To answer the question, it depends on how you look at it. You could technically say that, yes, science fiction existed in the Middle Ages long before science fiction was really classified. Long before science fiction became known as a genre in the literary world. It wouldn’t be exactly like what we read today, especially with the advances in modern technology commonly seen and critiqued in recent books. Not to mention the current social dynamics that sci-fi books often reference. But medieval times definitely had science, and some fiction used it.
So what did science fiction look like in Medieval Times? Dr. Carl Kears and Dr. James Paz try to answer that question. Check below to find out! Also, check out the Kears and Paz article this post is about here.
First off, science as a field constantly changes, meaning that “science fiction” in medieval times would likely be based on the science known at the time. During the Middle Ages, this genre wouldn’t have focused on the same issues or introduced the same scientific concepts as we would today when writing sci-fi. But that doesn’t mean that authors didn’t touch on completely unfamiliar topics. Works that explored the beginning aspects of science act as science fiction in their own right.
Drs. Kears and Paz touched on this with a few examples. One amazing one I previously didn’t know about is a work about Eilmer the monk in the 11th century. This work chronicles how Eilmer created a pair of mechanical wings and used them to fly, something that requires mechanics. This example might be based on a true account, but it demonstrates that the Middle Ages knew and worked in the scientific field. Inventions were created and new areas of science and technology were constantly being uncovered. It might not follow the exact guidelines of science fiction now, but the science present in fiction during that time indicates the beginnings of science fiction had been born.

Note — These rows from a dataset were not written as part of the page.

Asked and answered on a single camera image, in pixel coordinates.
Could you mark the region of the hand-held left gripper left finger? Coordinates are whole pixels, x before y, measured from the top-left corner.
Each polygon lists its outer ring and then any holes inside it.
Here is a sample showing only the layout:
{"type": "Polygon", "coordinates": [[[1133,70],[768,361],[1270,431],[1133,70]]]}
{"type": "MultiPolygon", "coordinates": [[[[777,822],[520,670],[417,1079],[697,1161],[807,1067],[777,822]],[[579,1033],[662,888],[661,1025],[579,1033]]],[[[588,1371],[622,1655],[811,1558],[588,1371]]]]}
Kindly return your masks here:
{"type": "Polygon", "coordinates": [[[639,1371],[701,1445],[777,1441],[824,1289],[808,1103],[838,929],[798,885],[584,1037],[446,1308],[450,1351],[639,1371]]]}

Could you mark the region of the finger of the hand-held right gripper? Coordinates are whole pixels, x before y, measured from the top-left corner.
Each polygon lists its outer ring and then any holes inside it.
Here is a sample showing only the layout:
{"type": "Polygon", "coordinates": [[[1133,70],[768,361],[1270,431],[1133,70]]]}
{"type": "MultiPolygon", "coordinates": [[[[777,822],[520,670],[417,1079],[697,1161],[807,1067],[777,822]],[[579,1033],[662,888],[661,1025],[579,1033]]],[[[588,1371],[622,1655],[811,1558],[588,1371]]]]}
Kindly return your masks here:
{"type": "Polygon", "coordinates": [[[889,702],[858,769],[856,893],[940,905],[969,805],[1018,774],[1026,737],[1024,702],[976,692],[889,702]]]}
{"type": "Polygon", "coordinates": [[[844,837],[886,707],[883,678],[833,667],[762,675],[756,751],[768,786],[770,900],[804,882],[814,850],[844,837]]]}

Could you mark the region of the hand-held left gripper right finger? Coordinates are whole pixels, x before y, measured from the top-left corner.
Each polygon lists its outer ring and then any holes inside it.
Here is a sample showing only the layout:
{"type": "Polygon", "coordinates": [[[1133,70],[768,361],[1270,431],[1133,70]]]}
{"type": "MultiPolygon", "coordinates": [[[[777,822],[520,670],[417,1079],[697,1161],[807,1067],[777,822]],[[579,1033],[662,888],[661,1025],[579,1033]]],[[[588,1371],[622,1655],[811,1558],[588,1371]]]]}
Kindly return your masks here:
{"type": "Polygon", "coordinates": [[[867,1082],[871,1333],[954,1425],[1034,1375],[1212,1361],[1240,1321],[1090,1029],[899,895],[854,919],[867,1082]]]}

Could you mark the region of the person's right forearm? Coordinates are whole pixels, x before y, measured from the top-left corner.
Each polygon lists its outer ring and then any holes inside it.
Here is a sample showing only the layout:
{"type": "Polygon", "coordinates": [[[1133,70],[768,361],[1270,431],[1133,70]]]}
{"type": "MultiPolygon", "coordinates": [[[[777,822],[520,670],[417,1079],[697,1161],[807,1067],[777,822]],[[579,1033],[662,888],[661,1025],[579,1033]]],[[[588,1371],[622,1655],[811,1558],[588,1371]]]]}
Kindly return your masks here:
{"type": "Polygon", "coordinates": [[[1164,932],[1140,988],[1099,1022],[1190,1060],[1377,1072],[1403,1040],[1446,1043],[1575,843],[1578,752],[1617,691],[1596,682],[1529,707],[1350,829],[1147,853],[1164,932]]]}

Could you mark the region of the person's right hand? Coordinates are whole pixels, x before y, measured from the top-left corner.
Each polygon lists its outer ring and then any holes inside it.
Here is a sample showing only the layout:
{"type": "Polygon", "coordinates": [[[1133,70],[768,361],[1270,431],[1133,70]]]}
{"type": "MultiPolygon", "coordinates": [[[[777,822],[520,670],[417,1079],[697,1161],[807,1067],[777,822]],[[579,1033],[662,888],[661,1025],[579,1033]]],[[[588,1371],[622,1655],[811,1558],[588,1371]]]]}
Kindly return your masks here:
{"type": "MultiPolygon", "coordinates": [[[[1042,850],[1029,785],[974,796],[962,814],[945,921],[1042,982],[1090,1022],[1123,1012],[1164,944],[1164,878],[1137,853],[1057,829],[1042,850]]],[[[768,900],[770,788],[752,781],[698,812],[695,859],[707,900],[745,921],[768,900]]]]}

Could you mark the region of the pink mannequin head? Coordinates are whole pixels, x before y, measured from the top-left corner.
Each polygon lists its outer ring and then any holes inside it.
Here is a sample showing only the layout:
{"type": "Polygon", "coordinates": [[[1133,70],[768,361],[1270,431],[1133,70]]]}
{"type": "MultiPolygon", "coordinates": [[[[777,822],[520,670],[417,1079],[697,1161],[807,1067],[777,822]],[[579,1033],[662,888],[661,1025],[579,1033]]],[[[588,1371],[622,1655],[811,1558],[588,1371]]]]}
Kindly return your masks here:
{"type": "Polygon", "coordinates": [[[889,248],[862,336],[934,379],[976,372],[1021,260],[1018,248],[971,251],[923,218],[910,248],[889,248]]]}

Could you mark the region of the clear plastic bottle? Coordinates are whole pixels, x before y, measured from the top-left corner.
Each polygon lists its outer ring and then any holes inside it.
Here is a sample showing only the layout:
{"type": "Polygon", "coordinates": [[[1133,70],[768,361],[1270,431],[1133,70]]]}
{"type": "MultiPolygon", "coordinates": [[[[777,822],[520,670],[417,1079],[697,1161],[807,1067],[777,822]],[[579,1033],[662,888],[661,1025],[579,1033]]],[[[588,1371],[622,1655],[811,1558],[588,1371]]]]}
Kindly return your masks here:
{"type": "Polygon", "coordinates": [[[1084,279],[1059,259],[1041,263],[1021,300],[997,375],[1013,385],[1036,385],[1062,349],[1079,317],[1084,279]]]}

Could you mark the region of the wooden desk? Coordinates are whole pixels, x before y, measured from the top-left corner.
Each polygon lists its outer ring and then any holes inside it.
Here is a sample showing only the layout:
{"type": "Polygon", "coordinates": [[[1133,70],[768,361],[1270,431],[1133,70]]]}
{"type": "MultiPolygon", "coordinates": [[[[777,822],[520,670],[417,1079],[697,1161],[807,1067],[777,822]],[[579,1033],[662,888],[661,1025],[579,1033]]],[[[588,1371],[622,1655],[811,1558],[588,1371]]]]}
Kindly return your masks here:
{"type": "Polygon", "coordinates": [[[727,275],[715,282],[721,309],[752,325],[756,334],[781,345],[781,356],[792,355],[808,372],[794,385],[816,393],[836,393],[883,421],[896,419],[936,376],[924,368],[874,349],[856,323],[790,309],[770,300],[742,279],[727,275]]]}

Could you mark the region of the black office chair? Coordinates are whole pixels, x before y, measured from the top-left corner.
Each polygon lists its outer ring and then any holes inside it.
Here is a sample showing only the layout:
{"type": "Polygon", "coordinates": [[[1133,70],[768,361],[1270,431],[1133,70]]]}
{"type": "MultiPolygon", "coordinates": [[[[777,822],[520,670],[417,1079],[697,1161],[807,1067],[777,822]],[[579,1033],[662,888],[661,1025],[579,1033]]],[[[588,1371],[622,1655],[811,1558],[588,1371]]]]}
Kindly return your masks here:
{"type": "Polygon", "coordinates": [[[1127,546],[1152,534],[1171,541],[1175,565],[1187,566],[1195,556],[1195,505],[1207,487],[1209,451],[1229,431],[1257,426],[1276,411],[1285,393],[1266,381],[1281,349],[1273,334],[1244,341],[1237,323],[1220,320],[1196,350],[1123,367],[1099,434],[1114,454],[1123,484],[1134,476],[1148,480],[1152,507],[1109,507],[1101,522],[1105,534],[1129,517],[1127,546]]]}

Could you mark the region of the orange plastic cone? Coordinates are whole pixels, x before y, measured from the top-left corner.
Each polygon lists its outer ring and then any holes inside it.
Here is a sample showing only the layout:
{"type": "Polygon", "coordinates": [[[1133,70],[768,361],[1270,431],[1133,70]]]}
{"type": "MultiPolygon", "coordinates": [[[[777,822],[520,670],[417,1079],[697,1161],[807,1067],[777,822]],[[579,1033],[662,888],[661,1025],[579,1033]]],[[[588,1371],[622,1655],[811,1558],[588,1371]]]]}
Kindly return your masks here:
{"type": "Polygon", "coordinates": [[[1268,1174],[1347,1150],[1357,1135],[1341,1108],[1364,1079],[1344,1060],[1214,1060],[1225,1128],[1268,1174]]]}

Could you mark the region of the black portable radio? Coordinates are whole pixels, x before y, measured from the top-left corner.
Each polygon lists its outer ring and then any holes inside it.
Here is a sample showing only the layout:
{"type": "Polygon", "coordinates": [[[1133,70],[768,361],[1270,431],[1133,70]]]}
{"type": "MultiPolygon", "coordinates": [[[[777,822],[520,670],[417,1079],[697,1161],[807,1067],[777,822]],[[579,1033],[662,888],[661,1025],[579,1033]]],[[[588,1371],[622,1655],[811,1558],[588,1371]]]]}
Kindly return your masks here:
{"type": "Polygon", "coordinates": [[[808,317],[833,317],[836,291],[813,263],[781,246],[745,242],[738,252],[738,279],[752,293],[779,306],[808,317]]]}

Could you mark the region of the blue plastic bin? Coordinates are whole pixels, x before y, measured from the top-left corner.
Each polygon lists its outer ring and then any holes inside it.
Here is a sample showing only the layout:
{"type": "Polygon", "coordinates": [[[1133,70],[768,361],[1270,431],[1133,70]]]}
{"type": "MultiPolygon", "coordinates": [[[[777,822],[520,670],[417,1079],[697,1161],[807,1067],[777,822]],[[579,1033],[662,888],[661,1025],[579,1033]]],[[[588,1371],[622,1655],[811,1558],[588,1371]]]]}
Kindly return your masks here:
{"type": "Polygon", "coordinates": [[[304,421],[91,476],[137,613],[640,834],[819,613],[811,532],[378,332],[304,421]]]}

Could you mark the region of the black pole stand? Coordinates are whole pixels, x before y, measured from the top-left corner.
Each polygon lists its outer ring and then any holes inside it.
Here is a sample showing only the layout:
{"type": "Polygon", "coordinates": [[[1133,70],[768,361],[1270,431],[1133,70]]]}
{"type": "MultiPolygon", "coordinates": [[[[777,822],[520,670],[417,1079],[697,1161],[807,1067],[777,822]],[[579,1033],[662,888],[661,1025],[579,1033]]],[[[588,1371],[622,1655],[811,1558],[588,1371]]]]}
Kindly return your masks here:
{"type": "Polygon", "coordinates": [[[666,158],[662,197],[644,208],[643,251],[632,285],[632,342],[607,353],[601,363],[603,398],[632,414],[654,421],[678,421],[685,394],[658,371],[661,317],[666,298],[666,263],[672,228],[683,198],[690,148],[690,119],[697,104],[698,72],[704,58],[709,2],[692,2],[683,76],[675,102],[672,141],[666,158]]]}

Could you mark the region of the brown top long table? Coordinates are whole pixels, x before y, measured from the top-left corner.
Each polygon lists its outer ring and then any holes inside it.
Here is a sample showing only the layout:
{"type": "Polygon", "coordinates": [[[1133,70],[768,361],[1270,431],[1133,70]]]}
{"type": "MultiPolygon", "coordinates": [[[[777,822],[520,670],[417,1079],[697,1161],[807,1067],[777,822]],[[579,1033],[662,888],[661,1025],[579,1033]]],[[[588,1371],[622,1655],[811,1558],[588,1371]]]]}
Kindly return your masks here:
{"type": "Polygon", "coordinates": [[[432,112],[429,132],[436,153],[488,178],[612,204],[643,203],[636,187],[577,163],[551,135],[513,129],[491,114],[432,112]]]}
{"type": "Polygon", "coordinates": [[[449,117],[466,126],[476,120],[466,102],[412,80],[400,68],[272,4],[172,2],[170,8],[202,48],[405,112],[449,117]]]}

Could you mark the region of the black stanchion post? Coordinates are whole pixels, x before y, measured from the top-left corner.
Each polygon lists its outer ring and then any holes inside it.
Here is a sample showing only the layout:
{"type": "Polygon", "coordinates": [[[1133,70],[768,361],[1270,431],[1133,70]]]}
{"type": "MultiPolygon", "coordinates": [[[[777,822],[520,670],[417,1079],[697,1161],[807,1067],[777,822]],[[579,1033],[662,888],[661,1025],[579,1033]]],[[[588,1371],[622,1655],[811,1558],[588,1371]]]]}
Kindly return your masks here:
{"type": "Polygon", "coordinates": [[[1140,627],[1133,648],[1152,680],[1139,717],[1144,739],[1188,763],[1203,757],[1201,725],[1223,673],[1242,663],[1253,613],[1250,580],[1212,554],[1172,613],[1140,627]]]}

New inventions and scientific discoveries during the Middle Ages also meant that science fiction had plenty to explore within a medieval context. Not only were new inventions that we still use today, like glasses and submarines, recorded in fiction, but these works demonstrate just how much science had advanced. Records show the numerous universities and inventions cropping up during that time. It makes sense the fiction of that time would reflect that, just like sci-fi does today. Fiction works discussing new machines and new technology, helped create new worlds, setting up the foundation for sci-fi that we read today.
We often think of fantasy when we think of medieval times. Mainly because magic as a concept is often associated with the Middle Ages. However, while magic and pseudoscience like alchemy definitely existed, modern science in the way we think of it did too. So while the Middle Ages opened the door to fantasy, it opened a world of science to us as well.
Science fiction doesn’t fall under just one classification, and the concept of “medieval science fiction” proves that. Drs. Kears and Paz also talk about how the beginnings of science fiction stemmed from more than just robots and rocketships. Authors such as H. G. Wells, Jules Verne, and even Edgar Allen Poe wrote what could be considered sci-fi long before science fiction boomed in the mid-twentieth century. So science fiction exists in all kinds of different ways, and the genre shouldn’t be determined by specific characteristics.
With this in mind, you can technically make an argument that science fiction did exist in medieval times. it was also amazing to read this article by Drs. Kears and Paz. This inspired a whole host of new ideas for the blog as well!